En el fondo de la arboleda, Agesilas y Arnulfo, desnudaron a Virgilio, que, lógicamente, lloraba y lloraba, y lo ataron a los troncos de dos árboles contiguos. Pero aquello no quedó ahí. Al ver las latitas de pintura y la brocha, surgió en sus mentes algo más para agregar al plan. La ingle derecha de Virgilio fue pinatada de verde bandera, la izquierda de rojo encendido, y el centro de blanco, quedando su atributo masculino, cómo águila del Escudo Nacional. Mientras esto ocurría, el padre Bernal sintió que el mundo se caía, al ver que subía las escaleras de entrada del antiguo edificio del colegio, nada menos que, Doña Esmeralda Olid de Carreño, madre de Virgilio, que al ver al padre prefecto, se dirigió a él esbozando una gran sonrisa, y diciendo: Padre Bernal, qué gusto verlo. Vengo a hablar con el padre rector y necesito que me mande llamar a Virgilio, que tiene que estar presente. Con las piernas temblándole, el padre Bernal dijo: Si, con todo gusto, en seguida lo mando llamar. Y salió a toda carrera del corredor con la prontitud que su volumen le permitía. Con desesperación, reunió a los conjurados y los puso al corriente de la terrible situación que, los comprometía a todos, hasta al prestigio del colegio.
Llegaron al fondo de la arboleda, y haciendo gala de un talento histriónico magistral, el padre Bernal gritó: ¡Pero qué barbaridad! Suelten de inmediato a Virgilio. El Dr. Aceves y el Profr. Andrés, lo hicieron de inmediato, y Virgilio enardecido como nunca en su vida, gritaba: ¡Esto me lo van a pagar, par de mentecatos! El padre Bernal, le decía a Virgilio: Hijo, cálmate, está aquí tu mamá, con el padre rector y necesita que estés ahí. Arnulfo, con su gran agilidad mental, había traído una botella de aguarrás y un bollo de estopa, y procedió a despintar a Virgilio. – ¡Ah, así que mamá está aquí! Pues va a arder Troya. Los conjurados sintieron que el piso se hundía bajo sus pies. – ¡Calma Virgilio, clama! – decía el padre prefecto. De pronto, el padre Bernal dio un giro total a su actitud. Su desesperación le había llevado a recordar un hecho pasado.
-¡Virgilio! –gritó. -¿Recuerdas cuando te sorprendí espiando en el baño a la maestra Emilita? Eso tu mamá no lo sabe. ¿Quieres que se lo diga ahora? La maestra Emilita y tu madre son grandes amigas, no creo que le agrade enterarse de tu grave falta. La voz del padre Bernal sonaba atronadora. Virgilio se paró en seco, sorbió sus lágrimas, abrió desmesuradamente los ojos y dijo: – ¿De verdad haría usted eso, padre? ¡No, por favor, eso no! –Entonces, tómalo con calma, tus compañeros cometieron una falta, es cierto, pero no pasa de ser una pesada broma juvenil. Ya todos más serenos, el padre Bernal dijo: -Vamos todos, no se diga nada más. Virgilio, tú debes saber integrarte a tus compañeros –y girando sobre su cuerpo, exclamó–: ¡Y ustedes, que estas cosas no vuelvan a ocurrir jamás! Haciendo al mismo tiempo un pícaro guiño a los conjurados.

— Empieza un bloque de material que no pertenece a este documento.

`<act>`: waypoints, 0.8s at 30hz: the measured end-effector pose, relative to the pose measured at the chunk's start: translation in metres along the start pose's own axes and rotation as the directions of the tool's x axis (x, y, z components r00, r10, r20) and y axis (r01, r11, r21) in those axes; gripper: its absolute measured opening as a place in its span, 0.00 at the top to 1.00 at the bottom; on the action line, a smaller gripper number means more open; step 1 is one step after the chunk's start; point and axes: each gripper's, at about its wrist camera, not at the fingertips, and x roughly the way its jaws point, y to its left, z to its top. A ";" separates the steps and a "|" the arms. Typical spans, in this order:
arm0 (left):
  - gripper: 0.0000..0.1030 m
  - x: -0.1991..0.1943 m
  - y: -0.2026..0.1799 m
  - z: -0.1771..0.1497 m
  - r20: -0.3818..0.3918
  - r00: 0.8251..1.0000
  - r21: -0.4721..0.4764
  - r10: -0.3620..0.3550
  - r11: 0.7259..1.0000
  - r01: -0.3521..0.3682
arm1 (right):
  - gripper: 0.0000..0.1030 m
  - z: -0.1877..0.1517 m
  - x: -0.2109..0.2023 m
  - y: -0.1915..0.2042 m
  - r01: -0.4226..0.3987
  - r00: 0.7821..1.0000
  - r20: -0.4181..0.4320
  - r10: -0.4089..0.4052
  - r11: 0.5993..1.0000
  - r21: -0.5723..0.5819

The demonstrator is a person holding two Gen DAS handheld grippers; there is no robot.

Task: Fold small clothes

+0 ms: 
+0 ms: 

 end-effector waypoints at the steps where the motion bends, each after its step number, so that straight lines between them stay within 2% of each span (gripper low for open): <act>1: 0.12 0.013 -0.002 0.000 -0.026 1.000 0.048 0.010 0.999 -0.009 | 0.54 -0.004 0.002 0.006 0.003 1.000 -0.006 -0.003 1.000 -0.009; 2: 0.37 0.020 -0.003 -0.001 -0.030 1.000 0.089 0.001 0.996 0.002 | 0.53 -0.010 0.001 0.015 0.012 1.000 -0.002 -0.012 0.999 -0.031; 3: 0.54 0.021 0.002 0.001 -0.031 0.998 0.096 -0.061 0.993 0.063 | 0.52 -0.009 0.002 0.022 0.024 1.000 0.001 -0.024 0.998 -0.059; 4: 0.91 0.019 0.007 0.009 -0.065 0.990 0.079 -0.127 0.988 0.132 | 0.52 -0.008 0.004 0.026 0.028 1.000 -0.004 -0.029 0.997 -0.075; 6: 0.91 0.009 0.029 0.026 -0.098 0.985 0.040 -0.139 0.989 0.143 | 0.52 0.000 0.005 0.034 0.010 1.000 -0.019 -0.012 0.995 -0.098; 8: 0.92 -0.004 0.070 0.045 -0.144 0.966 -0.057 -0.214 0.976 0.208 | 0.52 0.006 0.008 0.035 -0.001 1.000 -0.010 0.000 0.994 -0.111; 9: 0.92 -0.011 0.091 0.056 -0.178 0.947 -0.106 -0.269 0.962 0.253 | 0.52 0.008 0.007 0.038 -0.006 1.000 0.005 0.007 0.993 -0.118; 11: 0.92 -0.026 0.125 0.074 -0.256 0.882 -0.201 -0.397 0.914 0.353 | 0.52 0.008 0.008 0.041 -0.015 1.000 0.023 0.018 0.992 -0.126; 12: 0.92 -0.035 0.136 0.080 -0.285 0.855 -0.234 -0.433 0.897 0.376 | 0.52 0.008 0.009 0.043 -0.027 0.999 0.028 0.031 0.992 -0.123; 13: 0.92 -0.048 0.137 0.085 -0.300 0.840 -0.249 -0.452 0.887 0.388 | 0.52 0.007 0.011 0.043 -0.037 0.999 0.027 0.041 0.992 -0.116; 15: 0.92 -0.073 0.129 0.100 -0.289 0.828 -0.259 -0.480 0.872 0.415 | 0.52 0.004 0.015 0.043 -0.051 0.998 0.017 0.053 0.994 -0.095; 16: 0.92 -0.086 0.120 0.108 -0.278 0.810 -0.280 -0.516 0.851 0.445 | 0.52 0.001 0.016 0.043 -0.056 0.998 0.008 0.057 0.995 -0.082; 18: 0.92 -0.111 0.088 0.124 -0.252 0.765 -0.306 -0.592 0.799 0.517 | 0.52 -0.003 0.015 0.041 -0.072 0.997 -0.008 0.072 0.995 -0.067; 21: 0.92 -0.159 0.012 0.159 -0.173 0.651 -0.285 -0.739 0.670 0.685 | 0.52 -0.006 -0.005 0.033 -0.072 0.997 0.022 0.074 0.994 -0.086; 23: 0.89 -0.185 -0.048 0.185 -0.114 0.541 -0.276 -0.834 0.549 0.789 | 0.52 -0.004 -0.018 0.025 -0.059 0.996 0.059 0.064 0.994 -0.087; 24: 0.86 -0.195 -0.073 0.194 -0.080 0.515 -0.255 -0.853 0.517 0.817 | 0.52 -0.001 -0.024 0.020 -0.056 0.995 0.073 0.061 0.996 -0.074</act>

En la mañana, después del descanso, el padre Bernal Urtuzástegui camina balanceándose como un barco al navegar por el corredor del colegio. Con insistencia estiraba la cintura y faldón de su sotana, como queriendo ajustarlos a su cintura. Otra tranquila mañana en el antiguo y prestigiado Colegio de San Cosme Nonato, de la pintoresca, alegre y conservadora ciudad de Miraflores. El Monstruo de las Siete Cabezas, era ya, tan sólo una leyenda tradicional de la comunidad del colegio.